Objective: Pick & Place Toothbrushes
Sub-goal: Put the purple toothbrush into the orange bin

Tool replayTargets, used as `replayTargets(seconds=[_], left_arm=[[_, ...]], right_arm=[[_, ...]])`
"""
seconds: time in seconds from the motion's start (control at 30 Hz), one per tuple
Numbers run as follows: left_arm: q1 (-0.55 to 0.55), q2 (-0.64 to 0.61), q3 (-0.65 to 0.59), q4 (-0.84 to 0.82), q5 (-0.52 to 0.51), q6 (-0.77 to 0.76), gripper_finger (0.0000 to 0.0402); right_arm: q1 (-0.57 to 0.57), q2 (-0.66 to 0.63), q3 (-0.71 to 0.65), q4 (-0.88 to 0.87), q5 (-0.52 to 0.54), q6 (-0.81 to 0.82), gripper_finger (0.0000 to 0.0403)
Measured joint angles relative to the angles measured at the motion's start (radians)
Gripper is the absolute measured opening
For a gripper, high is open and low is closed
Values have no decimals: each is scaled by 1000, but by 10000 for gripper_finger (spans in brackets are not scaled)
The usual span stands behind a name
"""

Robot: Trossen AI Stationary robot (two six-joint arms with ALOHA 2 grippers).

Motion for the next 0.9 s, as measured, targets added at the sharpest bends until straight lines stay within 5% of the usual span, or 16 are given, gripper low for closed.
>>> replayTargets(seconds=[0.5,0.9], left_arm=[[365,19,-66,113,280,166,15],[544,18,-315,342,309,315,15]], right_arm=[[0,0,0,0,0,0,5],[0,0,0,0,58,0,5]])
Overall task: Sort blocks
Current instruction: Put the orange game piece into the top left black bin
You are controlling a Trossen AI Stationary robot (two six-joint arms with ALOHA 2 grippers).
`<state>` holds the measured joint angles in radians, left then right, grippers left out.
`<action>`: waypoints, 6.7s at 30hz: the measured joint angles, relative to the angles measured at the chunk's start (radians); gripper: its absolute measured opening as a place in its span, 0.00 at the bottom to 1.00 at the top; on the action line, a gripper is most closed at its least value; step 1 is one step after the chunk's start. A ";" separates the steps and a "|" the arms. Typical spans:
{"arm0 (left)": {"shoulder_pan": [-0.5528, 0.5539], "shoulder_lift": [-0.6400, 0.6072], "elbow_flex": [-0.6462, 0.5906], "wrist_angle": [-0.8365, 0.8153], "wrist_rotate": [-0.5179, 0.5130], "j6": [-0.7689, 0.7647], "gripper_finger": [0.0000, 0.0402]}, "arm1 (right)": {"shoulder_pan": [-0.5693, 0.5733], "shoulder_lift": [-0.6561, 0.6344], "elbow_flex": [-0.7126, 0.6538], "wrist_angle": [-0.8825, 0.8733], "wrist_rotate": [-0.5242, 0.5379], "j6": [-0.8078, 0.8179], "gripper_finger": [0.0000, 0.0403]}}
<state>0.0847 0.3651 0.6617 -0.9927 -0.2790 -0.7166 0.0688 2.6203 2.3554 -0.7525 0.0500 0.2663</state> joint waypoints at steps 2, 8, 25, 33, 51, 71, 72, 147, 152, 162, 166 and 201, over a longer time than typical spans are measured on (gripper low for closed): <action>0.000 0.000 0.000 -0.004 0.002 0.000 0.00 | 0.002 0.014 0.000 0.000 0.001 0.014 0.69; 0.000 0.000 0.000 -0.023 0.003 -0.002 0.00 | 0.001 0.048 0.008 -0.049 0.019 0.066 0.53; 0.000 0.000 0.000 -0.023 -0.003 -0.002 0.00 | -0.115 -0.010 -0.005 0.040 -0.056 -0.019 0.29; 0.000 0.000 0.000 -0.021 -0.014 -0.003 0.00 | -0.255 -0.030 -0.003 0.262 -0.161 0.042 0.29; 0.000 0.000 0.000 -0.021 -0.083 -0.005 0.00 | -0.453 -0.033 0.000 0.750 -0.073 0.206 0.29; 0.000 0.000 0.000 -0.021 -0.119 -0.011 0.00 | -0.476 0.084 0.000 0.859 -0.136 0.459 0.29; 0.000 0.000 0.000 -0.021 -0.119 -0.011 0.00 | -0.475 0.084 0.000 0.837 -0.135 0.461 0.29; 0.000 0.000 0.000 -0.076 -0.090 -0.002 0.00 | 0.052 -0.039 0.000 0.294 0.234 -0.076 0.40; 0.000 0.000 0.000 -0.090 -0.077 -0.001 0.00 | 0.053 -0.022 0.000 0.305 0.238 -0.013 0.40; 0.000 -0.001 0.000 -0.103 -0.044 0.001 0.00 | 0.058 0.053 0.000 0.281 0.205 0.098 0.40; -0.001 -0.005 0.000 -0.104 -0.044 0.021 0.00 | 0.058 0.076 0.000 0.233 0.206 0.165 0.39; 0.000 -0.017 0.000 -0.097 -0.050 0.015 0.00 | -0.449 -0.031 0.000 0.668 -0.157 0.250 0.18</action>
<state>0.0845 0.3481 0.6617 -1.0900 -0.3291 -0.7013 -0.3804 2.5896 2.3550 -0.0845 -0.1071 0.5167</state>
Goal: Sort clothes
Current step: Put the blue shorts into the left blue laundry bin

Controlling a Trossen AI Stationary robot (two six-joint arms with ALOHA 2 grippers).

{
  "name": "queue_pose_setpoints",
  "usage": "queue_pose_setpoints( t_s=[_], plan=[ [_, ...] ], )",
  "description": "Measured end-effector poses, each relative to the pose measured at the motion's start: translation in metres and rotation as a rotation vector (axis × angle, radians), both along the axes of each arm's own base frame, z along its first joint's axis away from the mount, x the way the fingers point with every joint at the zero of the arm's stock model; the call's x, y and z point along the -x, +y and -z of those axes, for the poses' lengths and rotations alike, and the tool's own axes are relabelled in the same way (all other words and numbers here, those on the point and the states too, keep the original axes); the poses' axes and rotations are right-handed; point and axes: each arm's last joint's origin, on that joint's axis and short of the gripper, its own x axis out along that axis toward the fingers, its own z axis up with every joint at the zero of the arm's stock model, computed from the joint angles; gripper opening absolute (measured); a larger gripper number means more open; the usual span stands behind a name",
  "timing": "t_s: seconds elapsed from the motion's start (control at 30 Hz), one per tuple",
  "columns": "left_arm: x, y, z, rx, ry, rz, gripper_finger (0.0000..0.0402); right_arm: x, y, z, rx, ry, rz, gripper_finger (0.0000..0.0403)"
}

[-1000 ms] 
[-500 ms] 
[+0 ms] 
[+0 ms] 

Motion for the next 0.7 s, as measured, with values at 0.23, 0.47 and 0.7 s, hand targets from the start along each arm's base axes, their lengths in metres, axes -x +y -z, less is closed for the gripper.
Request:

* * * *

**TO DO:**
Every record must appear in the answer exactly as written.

**COMPLETED EXERCISE:**
Objective: Pick & Place Toothbrushes
Sub-goal: Put the purple toothbrush into the orange bin

Tool replayTargets, used as `replayTargets(seconds=[_], left_arm=[[_, ...]], right_arm=[[_, ...]])`
"""
seconds: time in seconds from the motion's start (control at 30 Hz), one per tuple
Numbers run as follows: left_arm: q1 (-0.55 to 0.55), q2 (-0.64 to 0.61), q3 (-0.65 to 0.59), q4 (-0.84 to 0.82), q5 (-0.52 to 0.51), q6 (-0.77 to 0.76), gripper_finger (0.0000 to 0.0402); right_arm: q1 (-0.57 to 0.57), q2 (-0.66 to 0.63), q3 (-0.71 to 0.65), q4 (-0.88 to 0.87), q5 (-0.52 to 0.54), q6 (-0.81 to 0.82), gripper_finger (0.0000 to 0.0403)
Measured joint angles relative to the angles measured at the motion's start (radians)
Gripper is the absolute measured opening
For a gripper, high is open and low is closed
Values have no decimals: each is scaled by 1000, but by 10000 for gripper_finger (spans in brackets are not scaled)
The usual span stands behind a name
"""

Robot: Trossen AI Stationary robot (two six-joint arms with ALOHA 2 grippers).

Motion for the next 0.9 s, as measured, targets added at the sharpest bends until straight lines stay within 5% of the usual span, or 16 are given, gripper low for closed.
>>> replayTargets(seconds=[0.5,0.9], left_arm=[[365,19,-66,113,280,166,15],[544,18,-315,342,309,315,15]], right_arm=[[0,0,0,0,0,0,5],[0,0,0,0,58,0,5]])
Overall task: Sort blocks
Current instruction: Put the orange game piece into the top left black bin
You are controlling a Trossen AI Stationary robot (two six-joint arms with ALOHA 2 grippers).
`<state>` holds the measured joint angles in radians, left then right, grippers left out.
`<action>`: waypoints, 6.7s at 30hz: the measured joint angles, relative to the angles measured at the chunk's start (radians); gripper: its absolute measured opening as a place in its span, 0.00 at the bottom to 1.00 at the top; on the action line, a gripper is most closed at its least value; step 1 is one step after the chunk's start. A ";" separates the steps and a "|" the arms. Typical spans:
{"arm0 (left)": {"shoulder_pan": [-0.5528, 0.5539], "shoulder_lift": [-0.6400, 0.6072], "elbow_flex": [-0.6462, 0.5906], "wrist_angle": [-0.8365, 0.8153], "wrist_rotate": [-0.5179, 0.5130], "j6": [-0.7689, 0.7647], "gripper_finger": [0.0000, 0.0402]}, "arm1 (right)": {"shoulder_pan": [-0.5693, 0.5733], "shoulder_lift": [-0.6561, 0.6344], "elbow_flex": [-0.7126, 0.6538], "wrist_angle": [-0.8825, 0.8733], "wrist_rotate": [-0.5242, 0.5379], "j6": [-0.8078, 0.8179], "gripper_finger": [0.0000, 0.0403]}}
<state>0.0847 0.3651 0.6617 -0.9927 -0.2790 -0.7166 0.0688 2.6203 2.3554 -0.7525 0.0500 0.2663</state> joint waypoints at steps 2, 8, 25, 33, 51, 71, 72, 147, 152, 162, 166 and 201, over a longer time than typical spans are measured on (gripper low for closed): <action>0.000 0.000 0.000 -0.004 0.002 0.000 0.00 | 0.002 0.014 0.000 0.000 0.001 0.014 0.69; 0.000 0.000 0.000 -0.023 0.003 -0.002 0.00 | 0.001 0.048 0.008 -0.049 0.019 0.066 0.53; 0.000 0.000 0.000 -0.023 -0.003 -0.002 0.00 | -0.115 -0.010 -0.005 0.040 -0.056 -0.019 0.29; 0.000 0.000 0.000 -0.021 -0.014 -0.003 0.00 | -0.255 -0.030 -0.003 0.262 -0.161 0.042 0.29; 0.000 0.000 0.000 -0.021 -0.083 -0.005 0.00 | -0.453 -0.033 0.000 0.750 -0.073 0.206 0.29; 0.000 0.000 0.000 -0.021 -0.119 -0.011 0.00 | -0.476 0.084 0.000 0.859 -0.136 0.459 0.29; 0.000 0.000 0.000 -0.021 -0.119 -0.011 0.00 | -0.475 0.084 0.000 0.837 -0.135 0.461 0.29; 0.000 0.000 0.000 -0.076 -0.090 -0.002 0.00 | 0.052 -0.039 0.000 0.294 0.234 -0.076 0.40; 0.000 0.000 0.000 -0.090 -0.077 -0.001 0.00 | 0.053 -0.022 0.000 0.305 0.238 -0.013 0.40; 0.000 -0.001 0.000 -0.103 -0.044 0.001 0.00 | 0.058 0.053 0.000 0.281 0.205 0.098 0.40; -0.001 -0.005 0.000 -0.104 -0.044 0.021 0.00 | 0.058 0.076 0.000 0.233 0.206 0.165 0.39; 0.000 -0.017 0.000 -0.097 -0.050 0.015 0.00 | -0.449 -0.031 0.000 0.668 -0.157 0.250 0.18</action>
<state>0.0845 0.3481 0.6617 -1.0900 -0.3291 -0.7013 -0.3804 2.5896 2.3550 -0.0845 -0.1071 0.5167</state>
Goal: Sort clothes
Current step: Put the blue shorts into the left blue laundry bin

Controlling a Trossen AI Stationary robot (two six-joint arms with ALOHA 2 grippers).

{
  "name": "queue_pose_setpoints",
  "usage": "queue_pose_setpoints( t_s=[_], plan=[ [_, ...] ], )",
  "description": "Measured end-effector poses, each relative to the pose measured at the motion's start: translation in metres and rotation as a rotation vector (axis × angle, radians), both along the axes of each arm's own base frame, z along its first joint's axis away from the mount, x the way the fingers point with every joint at the zero of the arm's stock model; the call's x, y and z point along the -x, +y and -z of those axes, for the poses' lengths and rotations alike, and the tool's own axes are relabelled in the same way (all other words and numbers here, those on the point and the states too, keep the original axes); the poses' axes and rotations are right-handed; point and axes: each arm's last joint's origin, on that joint's axis and short of the gripper, its own x axis out along that axis toward the fingers, its own z axis up with every joint at the zero of the arm's stock model, computed from the joint angles; gripper opening absolute (measured); a larger gripper number means more open; the usual span stands behind a name",
  "timing": "t_s: seconds elapsed from the motion's start (control at 30 Hz), one per tuple",
  "columns": "left_arm: x, y, z, rx, ry, rz, gripper_finger (0.0000..0.0402); right_arm: x, y, z, rx, ry, rz, gripper_finger (0.0000..0.0403)"
}

[-1000 ms] 
[-500 ms] 
[+0 ms] 
[+0 ms] 

Motion for the next 0.7 s, as measured, with values at 0.23, 0.47 and 0.7 s, hand targets from the start along each arm's base axes, their lengths in metres, axes -x +y -z, less is closed for the gripper.
Request:

The answer has been given, and the exercise is complete.